The fourth style is the "boxer-puncher". He possesses many of the qualities of the boxer; hand speed, often an outstanding jab, combination and/or counter-punching skills, better defense and accuracy than a slugger, while possessing slugger type power. In general the boxer-puncher lacks the mobility and defensive expertise of the pure boxer. Examples of the "boxer-puncher" are Joe Gans, Joe Louis, Ray Robinson, Ike Williams, Alexis Arguello, Tommy Hearns, and Erik Morales.
A boxer-puncher may be classified as more of a boxer or puncher. For example Terry Norris was a fine boxer-puncher he destroyed a number of good opponents quickly. He then ran into Simon Brown who turned into a slugger and knocked him out, but in the rematch Norris turned pure boxer and danced his way to a 12 round decision. Fighters like Ray Robinson, and Ray Leonard were also boxer-punchers with excellent footwork. Fighters like Gans, Louis, and Arguello were more punchers but also had highly refined boxing skills. Against the other three basic styles a boxer-puncher does well against pure boxers since they can often match hand speed, and possess the skill to eventually catch there elusive opponents with their harder punches. Examples are Sandy Saddler beats Willie Pep 3 of 4, Ray Robinson W 15 Kid Gavilan, Joe Louis ko 13 Billy Conn, Ray Leonard ko 15 Wilfred Benitez, Thomas Hearns W15 Wilfred Benitez.
Boxer-punchers also seem to have less trouble with swarmers than pure boxers since their greater power discourages much of the swarmers aggression. Some examples of this are Joe Gans W 42 Battling Nelson (Gans lost next 2 but was dying of TB), Joe Louis W 15, ko 8 Arturo Godoy, Jose Napoles W 15 Emile Griffith, Marvin Hagler Tko 11 and ko 3 Mustafa Hamsho, Vince Phillips ko 10 Kostya Tszyu.
Boxer-punchers, however are somewhat less successful against big sluggers, since they often lack the defense or mobility of the boxing stylist. Examples of this are George Dixon Koby 8 Terry McGovern, Carlos Zarate koby 5 Wilfredo Gomez, Alexis Arguello koby 14 and koby 10 Aaron Pryor, Thomas Hearns koby 3 Iran Barkley, Julian Jackson koby 5 and koby 1 Gerald McClellan. Contrary examples can be named also such as Evander Holyfield ko 11 Mike Tyson, Alexis Arguello ko 13 Ruben Olivares, and Carlos Zarate ko 4 Alphonso Zamora where the boxer-puncher beats the raw slugger. The results of these slugfests often depend on who has the best defense or who has the best chin as in a slugger versus slugger match-up.
Many fighters are not so easily classified, those that are "unorthodox" are so named because they do not fit the proto-type of one of the classical styles and may lack some of their ability as a long-range boxer, an inside fighter, or in punching technique. Many of those mentioned such as Ray Robinson are versatile enough to adapt to more than one style.

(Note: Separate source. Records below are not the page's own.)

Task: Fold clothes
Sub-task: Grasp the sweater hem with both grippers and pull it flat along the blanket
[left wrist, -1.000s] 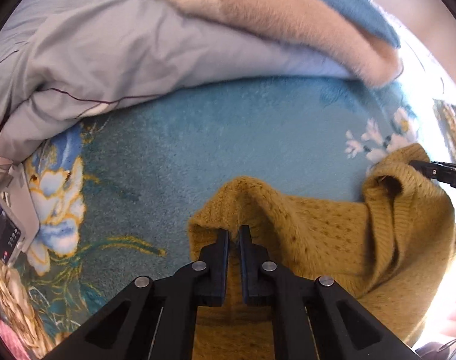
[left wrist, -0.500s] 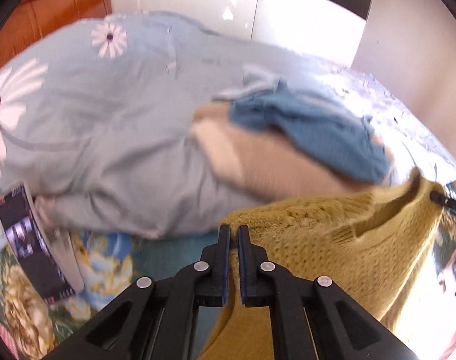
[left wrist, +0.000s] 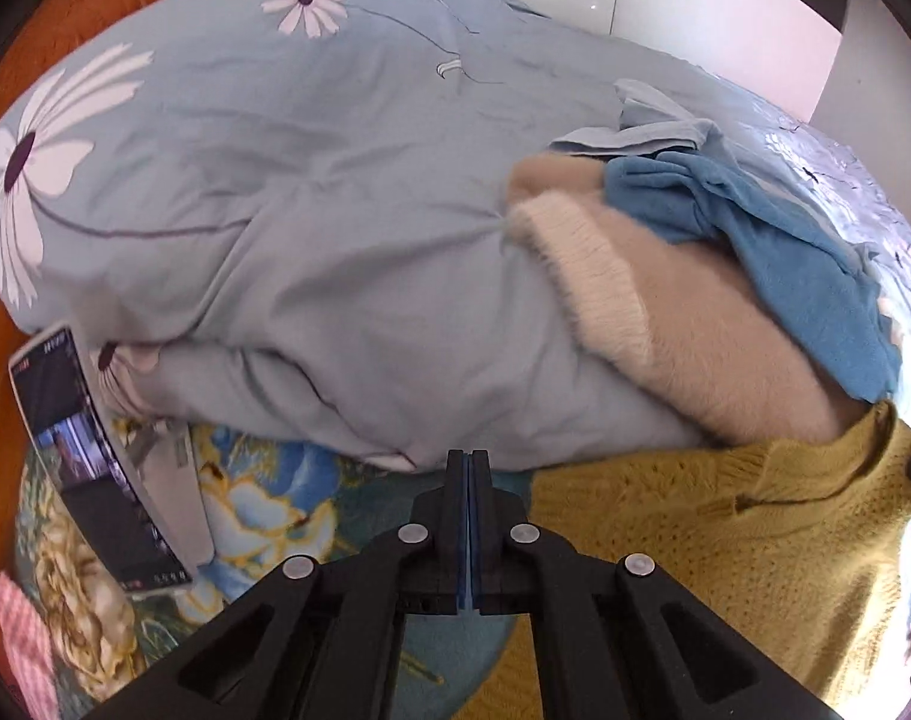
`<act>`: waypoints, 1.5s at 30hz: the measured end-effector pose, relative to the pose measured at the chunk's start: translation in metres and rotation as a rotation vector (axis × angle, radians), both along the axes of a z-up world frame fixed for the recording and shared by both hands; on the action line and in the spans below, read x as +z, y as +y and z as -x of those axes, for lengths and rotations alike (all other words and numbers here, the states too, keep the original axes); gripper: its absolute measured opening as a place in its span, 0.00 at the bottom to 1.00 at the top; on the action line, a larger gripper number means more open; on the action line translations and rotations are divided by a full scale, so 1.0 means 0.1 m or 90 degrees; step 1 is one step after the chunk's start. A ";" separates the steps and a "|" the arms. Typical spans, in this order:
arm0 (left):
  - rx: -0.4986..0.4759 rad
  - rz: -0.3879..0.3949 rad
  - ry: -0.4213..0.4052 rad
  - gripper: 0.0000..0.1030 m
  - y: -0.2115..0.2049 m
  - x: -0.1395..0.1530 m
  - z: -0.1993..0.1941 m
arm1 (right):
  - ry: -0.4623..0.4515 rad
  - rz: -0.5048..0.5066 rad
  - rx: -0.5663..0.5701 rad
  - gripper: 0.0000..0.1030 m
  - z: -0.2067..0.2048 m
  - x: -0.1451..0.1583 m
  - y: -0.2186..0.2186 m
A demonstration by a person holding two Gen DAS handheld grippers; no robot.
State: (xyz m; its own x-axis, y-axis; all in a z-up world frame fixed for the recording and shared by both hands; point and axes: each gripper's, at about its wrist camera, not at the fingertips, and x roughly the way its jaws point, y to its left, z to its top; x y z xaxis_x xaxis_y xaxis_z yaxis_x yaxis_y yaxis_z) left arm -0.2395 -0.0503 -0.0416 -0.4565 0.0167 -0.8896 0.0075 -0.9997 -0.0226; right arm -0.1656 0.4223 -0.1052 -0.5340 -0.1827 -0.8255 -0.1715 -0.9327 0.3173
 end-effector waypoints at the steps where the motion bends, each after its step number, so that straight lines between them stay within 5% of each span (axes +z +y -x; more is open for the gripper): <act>1: 0.000 -0.012 -0.003 0.00 -0.01 -0.02 -0.02 | 0.008 -0.006 0.001 0.35 -0.03 0.03 0.01; 8: -0.009 -0.116 -0.058 0.01 -0.10 -0.19 -0.44 | 0.022 0.007 -0.013 0.42 -0.50 0.19 0.29; 14: -0.046 -0.142 -0.112 0.06 -0.08 -0.43 -1.08 | -0.051 0.003 0.027 0.43 -1.33 -0.05 0.26; 19: -0.039 -0.174 -0.147 0.23 -0.18 -0.65 -1.68 | -0.108 -0.003 -0.001 0.43 -2.09 -0.29 0.31; 25: 0.003 -0.237 -0.181 0.25 -0.30 -0.89 -2.14 | -0.185 0.011 -0.053 0.43 -2.63 -0.59 0.40; 30: -0.005 -0.272 -0.187 0.25 -0.24 -0.90 -2.25 | -0.193 0.063 -0.087 0.43 -2.81 -0.70 0.43; 34: -0.004 -0.285 -0.192 0.23 -0.16 -0.93 -2.28 | -0.200 0.093 -0.104 0.21 -2.81 -0.68 0.42; 37: 0.002 -0.295 -0.185 0.15 -0.12 -0.92 -2.31 | -0.203 0.082 -0.109 0.14 -2.79 -0.63 0.39; 40: 0.003 -0.296 -0.171 0.03 -0.12 -0.90 -2.34 | -0.197 0.073 -0.122 0.12 -2.78 -0.53 0.38; 45: 0.003 -0.283 -0.169 0.02 -0.15 -0.91 -2.35 | -0.210 0.059 -0.152 0.11 -2.82 -0.47 0.45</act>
State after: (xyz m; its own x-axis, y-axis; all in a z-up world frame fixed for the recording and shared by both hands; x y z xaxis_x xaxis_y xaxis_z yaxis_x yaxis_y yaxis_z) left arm -0.0049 -0.0655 -0.1330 -0.2175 0.4179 -0.8821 0.0752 -0.8938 -0.4421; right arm 0.1160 0.4671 -0.1526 -0.2804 -0.1669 -0.9453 -0.4854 -0.8249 0.2896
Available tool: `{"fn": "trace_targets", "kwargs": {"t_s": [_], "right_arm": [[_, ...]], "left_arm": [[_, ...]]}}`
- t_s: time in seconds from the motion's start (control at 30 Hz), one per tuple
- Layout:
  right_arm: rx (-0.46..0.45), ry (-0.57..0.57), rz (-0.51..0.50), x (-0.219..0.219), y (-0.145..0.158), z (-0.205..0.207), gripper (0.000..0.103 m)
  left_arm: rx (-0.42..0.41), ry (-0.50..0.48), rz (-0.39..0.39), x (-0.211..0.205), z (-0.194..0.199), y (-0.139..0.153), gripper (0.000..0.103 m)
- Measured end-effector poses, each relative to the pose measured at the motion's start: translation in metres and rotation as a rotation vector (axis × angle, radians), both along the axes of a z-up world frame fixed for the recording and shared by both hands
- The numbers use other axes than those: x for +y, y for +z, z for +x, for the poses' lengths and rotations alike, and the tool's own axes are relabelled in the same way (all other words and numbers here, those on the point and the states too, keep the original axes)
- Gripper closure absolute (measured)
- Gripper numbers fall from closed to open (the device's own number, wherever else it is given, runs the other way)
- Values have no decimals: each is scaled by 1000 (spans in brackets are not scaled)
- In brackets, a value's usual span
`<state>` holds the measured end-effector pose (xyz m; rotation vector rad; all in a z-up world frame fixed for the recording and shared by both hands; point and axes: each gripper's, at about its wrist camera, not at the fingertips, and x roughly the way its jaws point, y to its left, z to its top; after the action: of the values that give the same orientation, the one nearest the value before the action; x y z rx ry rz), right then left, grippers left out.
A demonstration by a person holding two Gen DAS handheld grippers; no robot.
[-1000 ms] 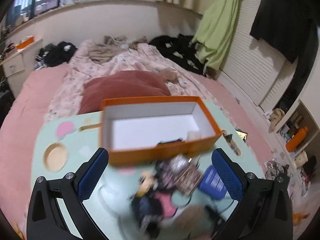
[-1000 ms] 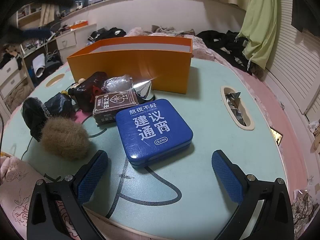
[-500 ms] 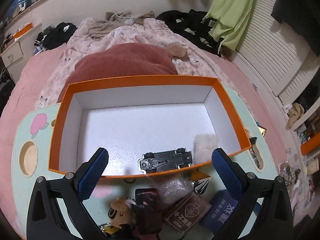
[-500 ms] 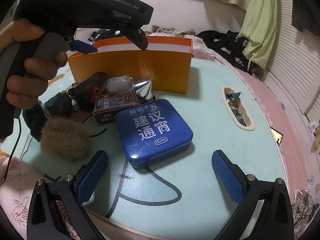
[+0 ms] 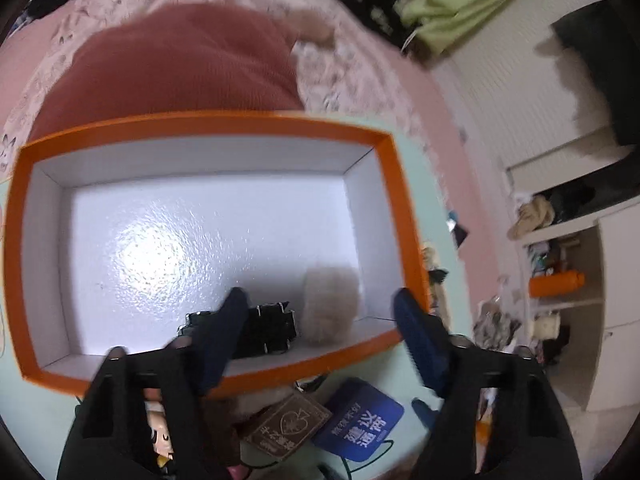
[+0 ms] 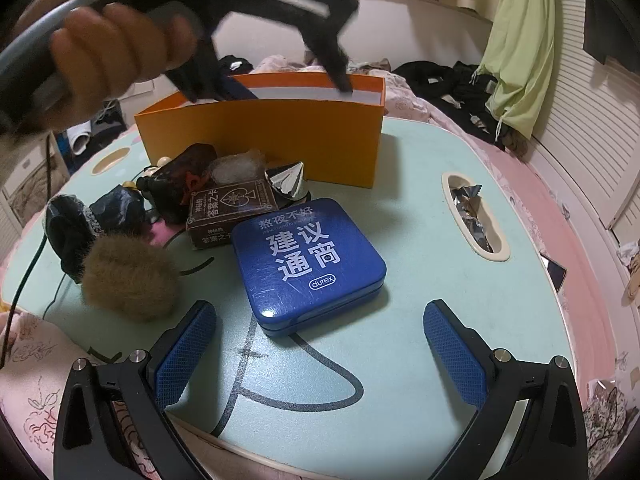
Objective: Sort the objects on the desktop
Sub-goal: 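Reach into the orange box and grasp the white fluffy plush with the left gripper, then carry the white plush out and set it beside the beige plush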
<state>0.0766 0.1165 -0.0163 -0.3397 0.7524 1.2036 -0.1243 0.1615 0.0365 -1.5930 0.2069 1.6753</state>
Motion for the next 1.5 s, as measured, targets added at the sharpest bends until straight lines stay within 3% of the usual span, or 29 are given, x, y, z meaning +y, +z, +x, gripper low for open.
{"fn": "trace_targets", "kwargs": {"t_s": [0.17,0.23,0.3,0.4,0.7,0.93,1.03,1.27,1.5], "right_arm": [[1,-1,1,2,0,-1,0],[2,-2,2,2,1,-1,0],[1,-4,1,1,0,-1,0],[9,-4,1,3,0,-1,0],[7,-7,3,6,1,-2,0],[7,-10,4,8,1,-3,0],[7,-11,4,6,0,-2,0],[10,-33,10,7,0,-2,0],[10,-36,11,7,0,-2,0]], "left_arm": [[-6,-29,-19,10,4,-6,36],[22,-41,-51,17,5,-9,41],[52,-47,-115,24,1,-18,63],[107,-80,-132,25,1,-20,78],[107,-85,-18,8,-9,-8,79],[128,-91,183,-33,4,49,79],[137,-117,227,-49,15,60,79],[168,-151,276,-99,56,55,79],[216,-94,264,-146,80,27,78]]}}
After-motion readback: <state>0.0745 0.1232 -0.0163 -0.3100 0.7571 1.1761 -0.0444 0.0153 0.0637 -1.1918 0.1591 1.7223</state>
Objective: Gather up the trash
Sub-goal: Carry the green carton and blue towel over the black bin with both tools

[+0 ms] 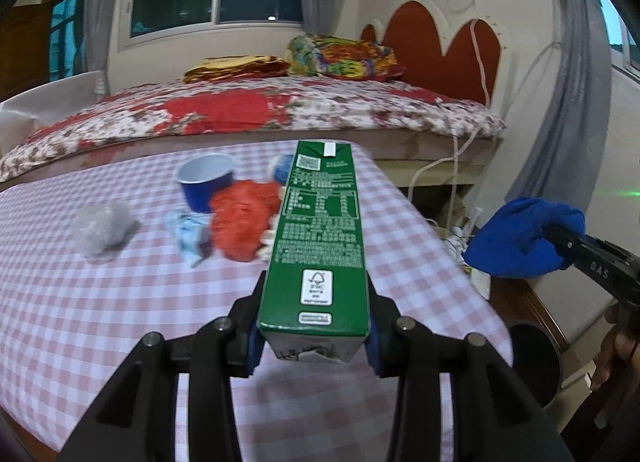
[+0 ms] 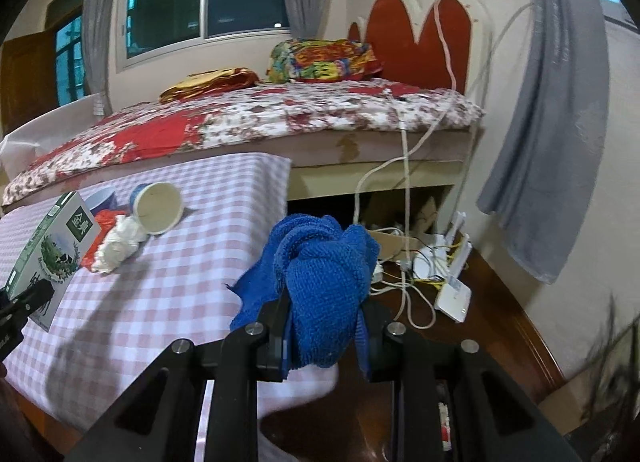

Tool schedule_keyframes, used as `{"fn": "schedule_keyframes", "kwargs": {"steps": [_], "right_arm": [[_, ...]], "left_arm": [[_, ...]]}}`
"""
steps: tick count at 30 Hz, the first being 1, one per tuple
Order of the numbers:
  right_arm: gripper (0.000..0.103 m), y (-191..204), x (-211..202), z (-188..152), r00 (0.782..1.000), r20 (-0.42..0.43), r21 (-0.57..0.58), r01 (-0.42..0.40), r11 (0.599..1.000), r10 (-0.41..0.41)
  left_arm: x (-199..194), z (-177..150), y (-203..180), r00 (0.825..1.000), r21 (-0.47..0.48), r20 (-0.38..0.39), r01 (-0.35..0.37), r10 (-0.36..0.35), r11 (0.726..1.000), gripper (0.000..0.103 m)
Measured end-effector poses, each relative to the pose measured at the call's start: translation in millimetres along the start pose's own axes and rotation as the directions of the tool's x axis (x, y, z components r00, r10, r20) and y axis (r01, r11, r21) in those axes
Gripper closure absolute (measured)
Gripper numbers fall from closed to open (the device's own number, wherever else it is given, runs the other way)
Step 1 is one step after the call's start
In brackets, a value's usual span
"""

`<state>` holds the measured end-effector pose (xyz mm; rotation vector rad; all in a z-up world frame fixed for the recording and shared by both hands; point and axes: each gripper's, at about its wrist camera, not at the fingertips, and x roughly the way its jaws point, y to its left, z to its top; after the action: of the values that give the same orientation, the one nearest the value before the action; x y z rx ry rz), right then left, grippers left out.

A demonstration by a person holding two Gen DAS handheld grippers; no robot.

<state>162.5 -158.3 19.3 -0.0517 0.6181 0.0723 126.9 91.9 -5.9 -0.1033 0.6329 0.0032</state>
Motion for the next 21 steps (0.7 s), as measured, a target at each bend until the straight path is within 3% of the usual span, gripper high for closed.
{"fn": "schedule_keyframes", "kwargs": {"steps": [12, 21], "right_arm": [[0.077, -71, 1, -30, 0.992, -0.056, 0.08, 0.115, 0.99, -0.111], [0.077, -113, 1, -53, 0.978, -0.104, 0.132, 0.193, 0.972, -0.18]], "left_arm": [[18, -5, -65, 0.993, 0.085, -0.031, 0.115, -0.113, 0.99, 0.062], [27, -14, -118, 0.975, 0.161, -0.077, 0.218, -0.208, 0.962, 0.062]]}}
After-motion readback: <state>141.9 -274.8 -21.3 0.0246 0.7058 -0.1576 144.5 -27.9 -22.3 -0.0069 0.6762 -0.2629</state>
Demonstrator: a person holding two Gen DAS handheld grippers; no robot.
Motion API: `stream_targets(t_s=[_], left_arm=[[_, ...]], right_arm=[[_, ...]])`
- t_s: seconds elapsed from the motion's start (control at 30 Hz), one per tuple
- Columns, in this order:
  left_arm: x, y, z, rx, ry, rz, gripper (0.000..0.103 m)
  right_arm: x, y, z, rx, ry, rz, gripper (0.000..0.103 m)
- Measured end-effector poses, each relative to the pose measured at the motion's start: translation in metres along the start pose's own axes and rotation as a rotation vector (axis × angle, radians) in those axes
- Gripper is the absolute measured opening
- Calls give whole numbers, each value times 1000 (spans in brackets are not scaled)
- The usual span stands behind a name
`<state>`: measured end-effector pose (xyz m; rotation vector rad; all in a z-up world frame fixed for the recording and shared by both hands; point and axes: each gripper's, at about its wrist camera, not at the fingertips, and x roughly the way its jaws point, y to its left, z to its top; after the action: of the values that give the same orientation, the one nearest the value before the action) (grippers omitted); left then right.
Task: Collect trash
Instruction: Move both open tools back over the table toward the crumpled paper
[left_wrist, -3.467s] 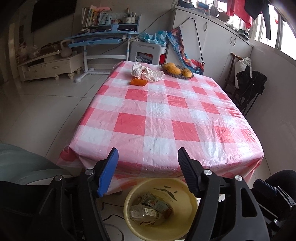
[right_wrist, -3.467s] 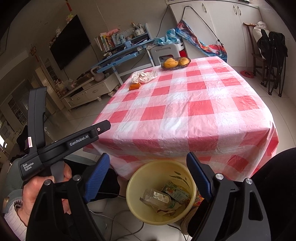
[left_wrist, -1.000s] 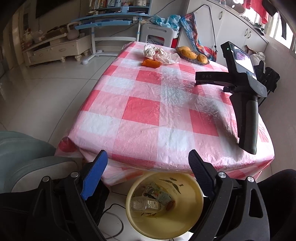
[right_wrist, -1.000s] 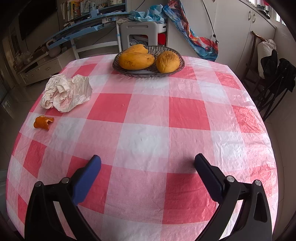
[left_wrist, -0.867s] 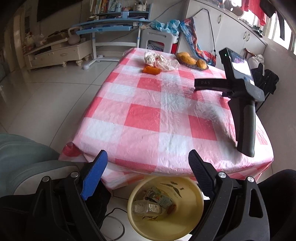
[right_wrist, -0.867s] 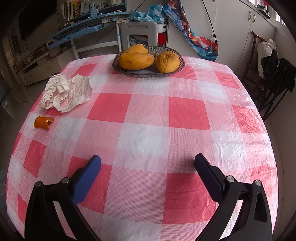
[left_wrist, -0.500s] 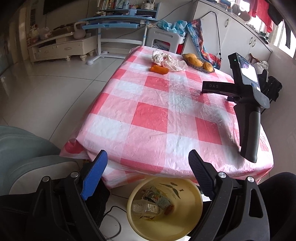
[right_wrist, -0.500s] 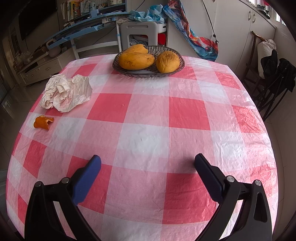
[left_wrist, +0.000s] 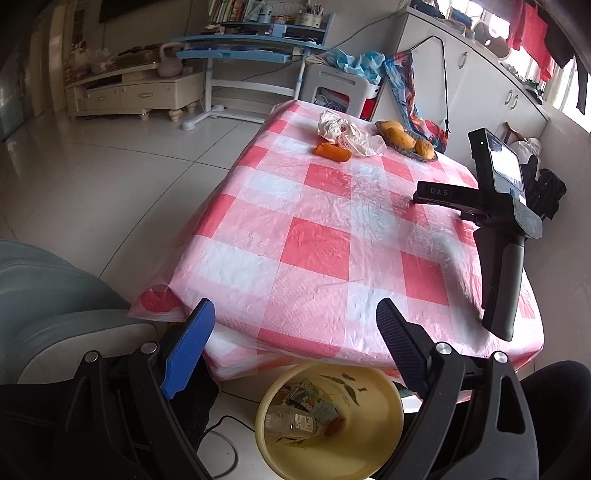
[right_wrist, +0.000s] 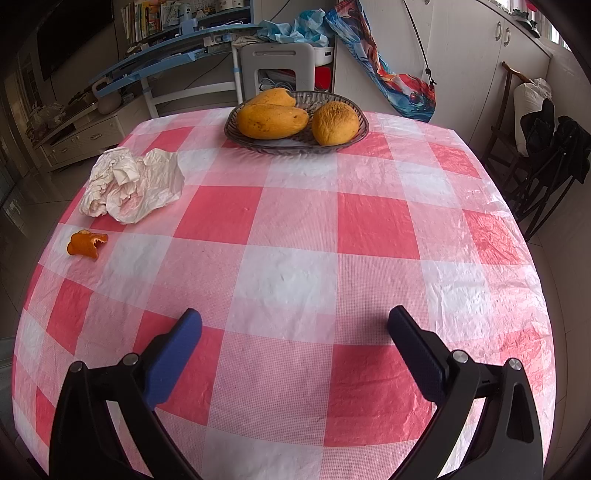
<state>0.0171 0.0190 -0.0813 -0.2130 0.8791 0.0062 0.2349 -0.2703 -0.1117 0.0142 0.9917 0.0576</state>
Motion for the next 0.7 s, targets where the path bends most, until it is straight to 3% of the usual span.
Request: stream_targets(t_s=[0.43,0.7], left_arm=[[-14,-4,3,18,-22,-3,86],[-21,-18,47,76,-63,26,88]], right_arm=[[1,1,1,0,0,0,96],[1,1,1,0,0,0,96]])
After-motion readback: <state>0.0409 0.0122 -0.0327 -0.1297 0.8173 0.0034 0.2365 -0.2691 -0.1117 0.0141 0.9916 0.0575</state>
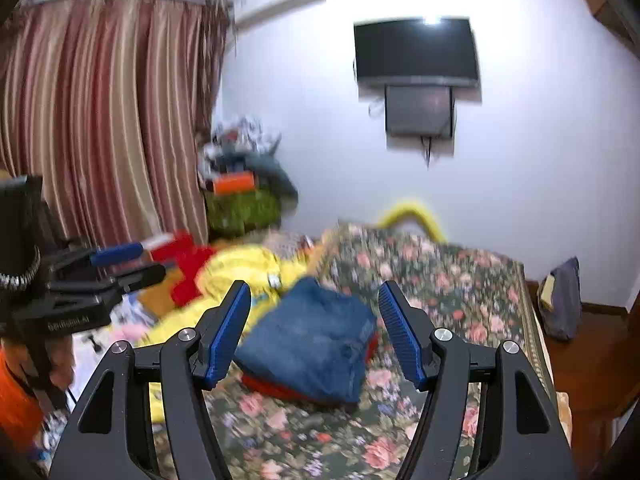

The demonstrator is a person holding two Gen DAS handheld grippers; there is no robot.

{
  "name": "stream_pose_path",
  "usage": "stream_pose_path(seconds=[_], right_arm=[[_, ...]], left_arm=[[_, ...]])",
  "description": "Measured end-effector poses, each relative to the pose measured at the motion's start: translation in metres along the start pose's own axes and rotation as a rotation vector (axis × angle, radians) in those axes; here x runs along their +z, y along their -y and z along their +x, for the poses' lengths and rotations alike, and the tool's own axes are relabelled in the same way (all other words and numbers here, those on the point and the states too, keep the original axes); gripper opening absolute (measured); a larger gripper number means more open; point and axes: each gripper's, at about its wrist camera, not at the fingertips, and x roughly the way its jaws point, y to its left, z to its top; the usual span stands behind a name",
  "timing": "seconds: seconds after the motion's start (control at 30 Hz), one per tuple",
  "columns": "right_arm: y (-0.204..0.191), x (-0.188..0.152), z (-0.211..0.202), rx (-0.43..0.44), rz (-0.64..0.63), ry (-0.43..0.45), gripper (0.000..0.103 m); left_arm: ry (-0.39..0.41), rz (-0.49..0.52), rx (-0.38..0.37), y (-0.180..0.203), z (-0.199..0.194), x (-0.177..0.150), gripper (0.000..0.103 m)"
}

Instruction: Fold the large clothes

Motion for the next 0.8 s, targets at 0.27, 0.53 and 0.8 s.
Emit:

Not all boxers can be lumped into one category, but the style that one chooses does offer an advantage or dis-advantage against a particular opponent.
In the movie "Enter the Dragon" one of the fighters ask Bruce Lee, "What's your style?" If your not sure who to pick in the next great "Superfight", ask yourself, "what are the opposing stlyes?" Is he more of a boxer or a slugger? A boxer-puncher? A swarmer? The outcome of boxing matches will depend upon the talent of the principles involved. If they are fairly evenly matched and your not sure who to pick, or the outcome turns out differently than you expected, simply remember, "It’s a styles thing."
Boxing Tips for fighting.
Another excellent article full of alot of basic foundation material.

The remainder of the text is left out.